[Start of section]
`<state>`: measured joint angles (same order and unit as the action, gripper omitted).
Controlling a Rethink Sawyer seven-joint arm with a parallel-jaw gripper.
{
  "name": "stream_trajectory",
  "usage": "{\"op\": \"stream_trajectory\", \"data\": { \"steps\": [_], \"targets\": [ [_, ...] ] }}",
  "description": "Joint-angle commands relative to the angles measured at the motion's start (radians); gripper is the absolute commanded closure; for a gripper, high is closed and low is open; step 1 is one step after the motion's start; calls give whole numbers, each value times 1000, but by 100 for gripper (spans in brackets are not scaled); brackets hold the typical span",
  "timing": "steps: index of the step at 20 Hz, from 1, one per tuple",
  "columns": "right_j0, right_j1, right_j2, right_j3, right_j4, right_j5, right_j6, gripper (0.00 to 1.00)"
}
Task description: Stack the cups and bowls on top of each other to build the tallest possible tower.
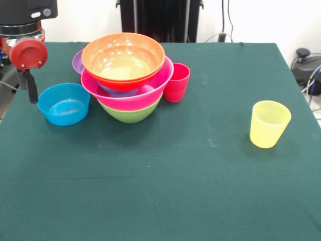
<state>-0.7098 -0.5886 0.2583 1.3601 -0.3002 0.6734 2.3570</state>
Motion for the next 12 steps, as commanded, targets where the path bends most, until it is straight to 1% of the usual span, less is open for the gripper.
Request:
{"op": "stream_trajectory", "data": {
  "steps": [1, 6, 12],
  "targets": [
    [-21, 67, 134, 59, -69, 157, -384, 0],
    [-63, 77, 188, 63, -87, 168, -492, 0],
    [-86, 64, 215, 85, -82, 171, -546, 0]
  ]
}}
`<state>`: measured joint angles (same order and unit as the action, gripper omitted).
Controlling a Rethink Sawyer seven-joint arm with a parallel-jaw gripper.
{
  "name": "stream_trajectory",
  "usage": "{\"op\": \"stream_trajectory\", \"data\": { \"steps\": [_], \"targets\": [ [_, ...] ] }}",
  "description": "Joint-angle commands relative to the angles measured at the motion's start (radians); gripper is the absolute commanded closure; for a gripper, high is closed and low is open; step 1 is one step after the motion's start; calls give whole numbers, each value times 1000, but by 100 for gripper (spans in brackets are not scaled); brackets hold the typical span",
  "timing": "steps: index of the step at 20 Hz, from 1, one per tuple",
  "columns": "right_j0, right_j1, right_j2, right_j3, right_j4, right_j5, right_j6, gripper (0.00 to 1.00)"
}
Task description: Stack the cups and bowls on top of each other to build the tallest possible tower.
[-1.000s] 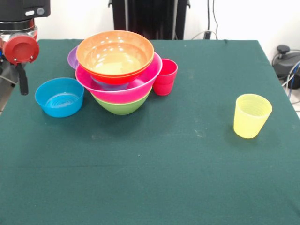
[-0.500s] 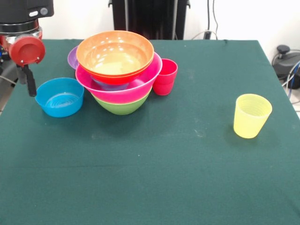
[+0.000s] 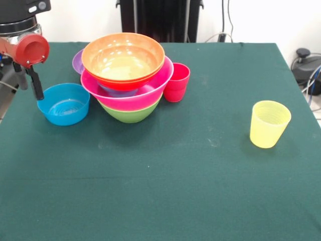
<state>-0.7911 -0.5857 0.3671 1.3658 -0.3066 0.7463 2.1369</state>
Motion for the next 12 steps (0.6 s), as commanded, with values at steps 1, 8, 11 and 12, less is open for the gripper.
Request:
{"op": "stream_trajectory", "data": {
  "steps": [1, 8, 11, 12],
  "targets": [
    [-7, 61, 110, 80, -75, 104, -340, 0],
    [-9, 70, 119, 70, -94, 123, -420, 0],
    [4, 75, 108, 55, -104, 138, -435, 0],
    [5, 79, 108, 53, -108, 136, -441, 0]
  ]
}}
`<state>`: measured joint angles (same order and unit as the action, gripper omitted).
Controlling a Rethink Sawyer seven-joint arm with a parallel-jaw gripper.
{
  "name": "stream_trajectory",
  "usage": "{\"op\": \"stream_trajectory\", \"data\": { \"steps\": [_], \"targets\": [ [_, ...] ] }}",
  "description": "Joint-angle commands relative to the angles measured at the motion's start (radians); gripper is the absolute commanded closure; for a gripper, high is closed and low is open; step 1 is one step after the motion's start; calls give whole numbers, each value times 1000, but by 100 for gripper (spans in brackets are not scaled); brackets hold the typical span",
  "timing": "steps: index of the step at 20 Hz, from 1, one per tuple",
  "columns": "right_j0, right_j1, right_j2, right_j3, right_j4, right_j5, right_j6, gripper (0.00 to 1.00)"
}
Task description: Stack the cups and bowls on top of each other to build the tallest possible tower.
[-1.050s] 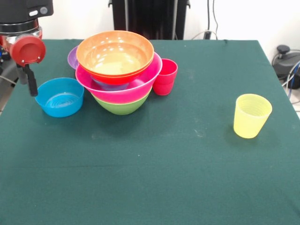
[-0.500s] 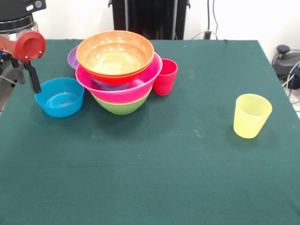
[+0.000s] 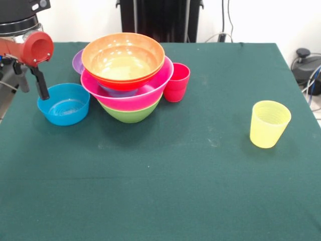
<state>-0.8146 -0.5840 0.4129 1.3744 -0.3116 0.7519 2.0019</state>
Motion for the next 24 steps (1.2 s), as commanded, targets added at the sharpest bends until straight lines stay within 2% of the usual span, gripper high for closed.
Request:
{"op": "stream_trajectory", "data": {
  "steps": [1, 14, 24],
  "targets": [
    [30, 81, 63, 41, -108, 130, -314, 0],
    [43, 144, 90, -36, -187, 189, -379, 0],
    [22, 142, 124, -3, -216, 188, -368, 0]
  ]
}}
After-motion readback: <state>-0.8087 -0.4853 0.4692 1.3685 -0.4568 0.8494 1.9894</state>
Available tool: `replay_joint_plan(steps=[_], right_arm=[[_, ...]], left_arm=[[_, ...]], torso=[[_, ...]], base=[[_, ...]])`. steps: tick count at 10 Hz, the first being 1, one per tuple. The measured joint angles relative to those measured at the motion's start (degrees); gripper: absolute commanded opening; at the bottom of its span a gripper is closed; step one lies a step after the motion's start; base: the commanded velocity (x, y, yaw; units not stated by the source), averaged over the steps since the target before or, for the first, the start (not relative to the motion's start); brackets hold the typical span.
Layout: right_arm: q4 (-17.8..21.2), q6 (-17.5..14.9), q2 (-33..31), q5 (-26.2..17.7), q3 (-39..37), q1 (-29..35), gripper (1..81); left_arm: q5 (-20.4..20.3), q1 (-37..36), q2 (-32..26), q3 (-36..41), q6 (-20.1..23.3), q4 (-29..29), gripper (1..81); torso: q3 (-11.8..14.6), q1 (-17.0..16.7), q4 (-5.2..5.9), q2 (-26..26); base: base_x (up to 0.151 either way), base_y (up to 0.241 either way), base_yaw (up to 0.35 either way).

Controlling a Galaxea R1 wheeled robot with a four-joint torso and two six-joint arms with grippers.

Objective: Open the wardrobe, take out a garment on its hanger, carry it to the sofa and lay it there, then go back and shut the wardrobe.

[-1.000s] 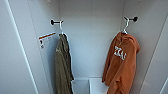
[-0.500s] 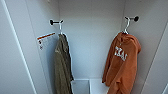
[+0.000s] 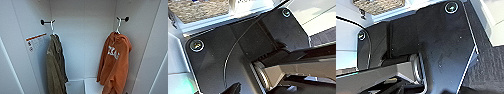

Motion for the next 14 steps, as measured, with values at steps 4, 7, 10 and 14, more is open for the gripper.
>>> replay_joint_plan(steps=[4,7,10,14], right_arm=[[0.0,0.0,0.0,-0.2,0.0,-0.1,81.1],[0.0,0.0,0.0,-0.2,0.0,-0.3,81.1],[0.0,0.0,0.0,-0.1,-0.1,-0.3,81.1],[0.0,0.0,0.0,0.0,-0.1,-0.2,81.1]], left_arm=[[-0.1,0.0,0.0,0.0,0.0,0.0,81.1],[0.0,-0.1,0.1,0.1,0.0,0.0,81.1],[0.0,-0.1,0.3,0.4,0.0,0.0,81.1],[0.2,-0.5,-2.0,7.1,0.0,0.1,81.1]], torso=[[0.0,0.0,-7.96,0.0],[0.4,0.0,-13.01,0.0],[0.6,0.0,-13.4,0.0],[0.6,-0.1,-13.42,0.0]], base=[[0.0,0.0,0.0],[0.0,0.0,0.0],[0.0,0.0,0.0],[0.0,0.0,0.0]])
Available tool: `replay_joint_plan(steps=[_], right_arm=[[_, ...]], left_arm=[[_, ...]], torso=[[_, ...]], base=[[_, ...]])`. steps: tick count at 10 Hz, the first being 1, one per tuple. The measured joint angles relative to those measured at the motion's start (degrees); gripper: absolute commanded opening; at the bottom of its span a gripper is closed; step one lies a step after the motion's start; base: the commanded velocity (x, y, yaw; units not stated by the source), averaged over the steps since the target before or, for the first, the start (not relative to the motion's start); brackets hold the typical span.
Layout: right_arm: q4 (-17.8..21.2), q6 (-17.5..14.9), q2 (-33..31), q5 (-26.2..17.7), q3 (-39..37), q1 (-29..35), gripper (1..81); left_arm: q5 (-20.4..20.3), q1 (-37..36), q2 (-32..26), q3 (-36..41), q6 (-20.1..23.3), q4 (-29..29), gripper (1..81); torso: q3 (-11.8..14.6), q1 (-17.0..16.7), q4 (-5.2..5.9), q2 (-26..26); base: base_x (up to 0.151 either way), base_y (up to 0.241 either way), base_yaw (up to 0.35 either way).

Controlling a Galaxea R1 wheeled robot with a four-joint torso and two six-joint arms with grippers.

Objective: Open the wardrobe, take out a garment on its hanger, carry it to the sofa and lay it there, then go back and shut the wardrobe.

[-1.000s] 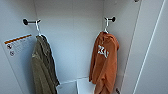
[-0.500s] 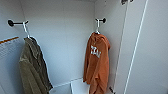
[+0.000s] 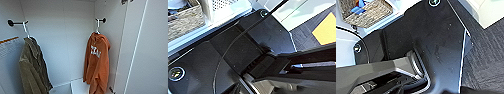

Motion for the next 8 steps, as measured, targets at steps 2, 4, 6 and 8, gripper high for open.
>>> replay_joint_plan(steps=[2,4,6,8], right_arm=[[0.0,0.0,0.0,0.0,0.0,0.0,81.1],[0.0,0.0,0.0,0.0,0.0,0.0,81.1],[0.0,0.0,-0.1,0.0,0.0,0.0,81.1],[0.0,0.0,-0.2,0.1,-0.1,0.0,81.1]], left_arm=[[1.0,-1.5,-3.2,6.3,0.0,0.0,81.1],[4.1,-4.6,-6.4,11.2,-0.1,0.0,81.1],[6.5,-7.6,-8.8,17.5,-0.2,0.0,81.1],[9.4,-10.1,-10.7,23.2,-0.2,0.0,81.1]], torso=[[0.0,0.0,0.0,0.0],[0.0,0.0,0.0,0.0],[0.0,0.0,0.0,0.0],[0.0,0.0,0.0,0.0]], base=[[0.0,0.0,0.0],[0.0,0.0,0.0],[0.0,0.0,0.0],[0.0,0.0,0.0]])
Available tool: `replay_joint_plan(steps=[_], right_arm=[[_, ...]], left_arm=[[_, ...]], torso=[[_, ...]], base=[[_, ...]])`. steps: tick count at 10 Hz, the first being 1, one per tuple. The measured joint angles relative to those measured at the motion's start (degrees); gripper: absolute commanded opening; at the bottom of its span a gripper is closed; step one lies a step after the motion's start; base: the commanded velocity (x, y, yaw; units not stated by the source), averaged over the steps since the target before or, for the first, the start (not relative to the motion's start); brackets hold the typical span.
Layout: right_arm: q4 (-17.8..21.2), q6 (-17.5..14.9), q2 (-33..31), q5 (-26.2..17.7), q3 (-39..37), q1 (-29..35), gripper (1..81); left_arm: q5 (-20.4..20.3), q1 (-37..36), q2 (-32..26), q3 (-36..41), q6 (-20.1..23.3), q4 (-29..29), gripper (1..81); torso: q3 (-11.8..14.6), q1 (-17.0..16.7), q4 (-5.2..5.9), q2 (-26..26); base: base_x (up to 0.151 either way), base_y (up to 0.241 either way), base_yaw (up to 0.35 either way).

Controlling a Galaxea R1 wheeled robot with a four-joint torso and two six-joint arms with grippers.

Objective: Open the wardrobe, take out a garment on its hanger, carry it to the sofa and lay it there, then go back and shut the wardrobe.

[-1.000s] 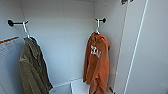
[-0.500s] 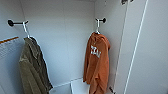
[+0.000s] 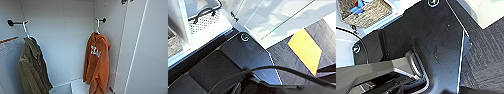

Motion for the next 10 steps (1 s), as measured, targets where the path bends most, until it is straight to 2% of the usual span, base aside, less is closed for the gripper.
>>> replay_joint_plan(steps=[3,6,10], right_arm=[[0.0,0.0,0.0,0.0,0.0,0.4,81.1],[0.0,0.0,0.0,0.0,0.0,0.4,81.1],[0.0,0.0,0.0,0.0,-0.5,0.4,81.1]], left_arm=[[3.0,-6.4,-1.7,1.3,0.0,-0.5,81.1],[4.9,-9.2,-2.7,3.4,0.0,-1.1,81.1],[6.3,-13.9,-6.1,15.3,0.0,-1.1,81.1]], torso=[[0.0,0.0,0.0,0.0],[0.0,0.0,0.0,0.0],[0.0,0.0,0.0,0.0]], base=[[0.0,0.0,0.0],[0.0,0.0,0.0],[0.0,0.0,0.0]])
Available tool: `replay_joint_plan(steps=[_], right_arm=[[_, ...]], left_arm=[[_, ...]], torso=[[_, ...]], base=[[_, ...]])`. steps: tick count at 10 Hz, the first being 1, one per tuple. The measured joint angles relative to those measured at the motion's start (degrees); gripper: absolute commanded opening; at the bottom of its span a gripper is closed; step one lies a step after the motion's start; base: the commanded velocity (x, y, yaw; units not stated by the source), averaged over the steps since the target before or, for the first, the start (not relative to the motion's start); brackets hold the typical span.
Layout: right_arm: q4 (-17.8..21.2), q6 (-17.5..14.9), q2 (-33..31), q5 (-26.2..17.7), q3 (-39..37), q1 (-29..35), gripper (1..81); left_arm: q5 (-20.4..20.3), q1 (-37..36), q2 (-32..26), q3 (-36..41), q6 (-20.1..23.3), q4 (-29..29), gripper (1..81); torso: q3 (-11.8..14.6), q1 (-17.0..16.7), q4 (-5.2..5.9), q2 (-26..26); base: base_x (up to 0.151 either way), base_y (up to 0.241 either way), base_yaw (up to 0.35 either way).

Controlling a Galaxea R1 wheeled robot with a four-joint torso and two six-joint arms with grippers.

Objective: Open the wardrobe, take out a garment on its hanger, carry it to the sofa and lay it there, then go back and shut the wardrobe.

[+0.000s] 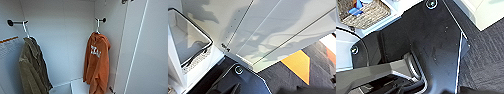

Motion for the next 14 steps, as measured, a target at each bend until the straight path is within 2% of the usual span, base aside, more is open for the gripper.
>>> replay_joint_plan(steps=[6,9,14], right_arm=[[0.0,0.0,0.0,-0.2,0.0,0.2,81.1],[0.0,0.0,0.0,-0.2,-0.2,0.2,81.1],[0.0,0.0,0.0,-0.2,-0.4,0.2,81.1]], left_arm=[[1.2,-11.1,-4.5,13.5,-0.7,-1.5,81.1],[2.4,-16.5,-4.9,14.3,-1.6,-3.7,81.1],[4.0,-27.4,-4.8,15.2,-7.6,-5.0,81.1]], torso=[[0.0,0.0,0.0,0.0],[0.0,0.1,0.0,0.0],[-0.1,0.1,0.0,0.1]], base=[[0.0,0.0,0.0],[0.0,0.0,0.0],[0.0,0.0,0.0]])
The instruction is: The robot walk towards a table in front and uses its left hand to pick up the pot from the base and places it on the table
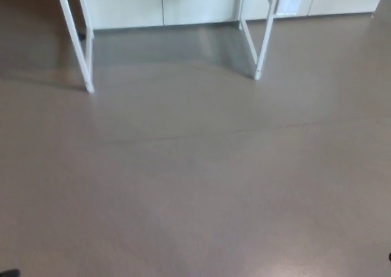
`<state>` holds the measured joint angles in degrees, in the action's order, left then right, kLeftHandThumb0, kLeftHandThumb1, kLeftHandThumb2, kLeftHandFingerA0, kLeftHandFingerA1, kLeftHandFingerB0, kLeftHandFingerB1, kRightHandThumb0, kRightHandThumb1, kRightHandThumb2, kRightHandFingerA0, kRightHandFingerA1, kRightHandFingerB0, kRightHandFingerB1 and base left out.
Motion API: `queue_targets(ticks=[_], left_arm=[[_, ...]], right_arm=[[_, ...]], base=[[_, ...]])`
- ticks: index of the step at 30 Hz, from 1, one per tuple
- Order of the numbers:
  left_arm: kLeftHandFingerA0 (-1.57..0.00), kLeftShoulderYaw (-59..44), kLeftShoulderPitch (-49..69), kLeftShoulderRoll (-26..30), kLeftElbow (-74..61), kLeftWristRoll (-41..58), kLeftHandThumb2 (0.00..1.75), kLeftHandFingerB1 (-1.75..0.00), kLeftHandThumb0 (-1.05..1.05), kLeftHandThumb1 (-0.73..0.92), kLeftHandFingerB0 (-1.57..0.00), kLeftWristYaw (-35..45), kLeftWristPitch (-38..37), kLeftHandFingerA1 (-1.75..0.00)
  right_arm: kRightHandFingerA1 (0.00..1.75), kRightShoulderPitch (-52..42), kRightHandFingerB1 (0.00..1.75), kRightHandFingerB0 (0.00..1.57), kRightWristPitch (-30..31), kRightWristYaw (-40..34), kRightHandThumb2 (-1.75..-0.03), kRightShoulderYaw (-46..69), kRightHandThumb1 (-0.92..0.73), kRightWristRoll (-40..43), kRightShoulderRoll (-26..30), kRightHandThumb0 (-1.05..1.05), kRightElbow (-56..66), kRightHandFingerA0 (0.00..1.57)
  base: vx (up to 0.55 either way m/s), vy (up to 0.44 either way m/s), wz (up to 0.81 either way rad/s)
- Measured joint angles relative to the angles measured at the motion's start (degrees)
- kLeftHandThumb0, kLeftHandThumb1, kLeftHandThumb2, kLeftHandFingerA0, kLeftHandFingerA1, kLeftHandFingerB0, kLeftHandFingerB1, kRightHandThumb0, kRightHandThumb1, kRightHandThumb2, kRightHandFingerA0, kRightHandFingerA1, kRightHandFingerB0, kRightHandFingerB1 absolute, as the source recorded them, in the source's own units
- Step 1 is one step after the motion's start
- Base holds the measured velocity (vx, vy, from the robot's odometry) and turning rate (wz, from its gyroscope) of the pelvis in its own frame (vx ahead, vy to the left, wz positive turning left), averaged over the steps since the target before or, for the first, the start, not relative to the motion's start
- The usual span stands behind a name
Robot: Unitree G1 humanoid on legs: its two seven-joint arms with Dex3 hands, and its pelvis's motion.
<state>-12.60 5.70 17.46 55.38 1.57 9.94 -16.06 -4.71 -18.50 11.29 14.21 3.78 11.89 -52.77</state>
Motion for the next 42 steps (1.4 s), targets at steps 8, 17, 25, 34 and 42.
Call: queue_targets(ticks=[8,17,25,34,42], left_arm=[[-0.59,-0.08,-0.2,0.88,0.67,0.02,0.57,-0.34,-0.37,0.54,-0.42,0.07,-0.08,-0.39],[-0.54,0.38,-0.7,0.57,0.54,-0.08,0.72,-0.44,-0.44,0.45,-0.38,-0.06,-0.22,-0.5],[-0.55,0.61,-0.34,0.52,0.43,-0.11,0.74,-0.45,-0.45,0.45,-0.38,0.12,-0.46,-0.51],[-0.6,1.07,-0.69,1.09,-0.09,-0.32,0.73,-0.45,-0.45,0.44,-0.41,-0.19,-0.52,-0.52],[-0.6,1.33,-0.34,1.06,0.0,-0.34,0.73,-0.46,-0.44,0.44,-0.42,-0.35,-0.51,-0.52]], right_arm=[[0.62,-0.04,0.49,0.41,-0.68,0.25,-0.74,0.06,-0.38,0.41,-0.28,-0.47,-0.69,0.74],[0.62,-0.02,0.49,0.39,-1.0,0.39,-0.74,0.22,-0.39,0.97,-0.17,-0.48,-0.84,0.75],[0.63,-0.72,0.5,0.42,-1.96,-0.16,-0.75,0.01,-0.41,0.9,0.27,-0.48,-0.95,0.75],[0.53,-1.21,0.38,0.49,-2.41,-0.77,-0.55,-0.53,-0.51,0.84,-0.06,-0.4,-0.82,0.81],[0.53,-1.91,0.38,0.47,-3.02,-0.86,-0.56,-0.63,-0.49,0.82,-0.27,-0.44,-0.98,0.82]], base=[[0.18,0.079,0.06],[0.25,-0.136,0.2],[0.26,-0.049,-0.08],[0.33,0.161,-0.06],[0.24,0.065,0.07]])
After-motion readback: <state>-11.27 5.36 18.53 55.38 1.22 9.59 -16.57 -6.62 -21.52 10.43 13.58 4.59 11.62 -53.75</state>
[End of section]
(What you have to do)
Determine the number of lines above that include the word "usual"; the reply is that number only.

(Exercise response)
5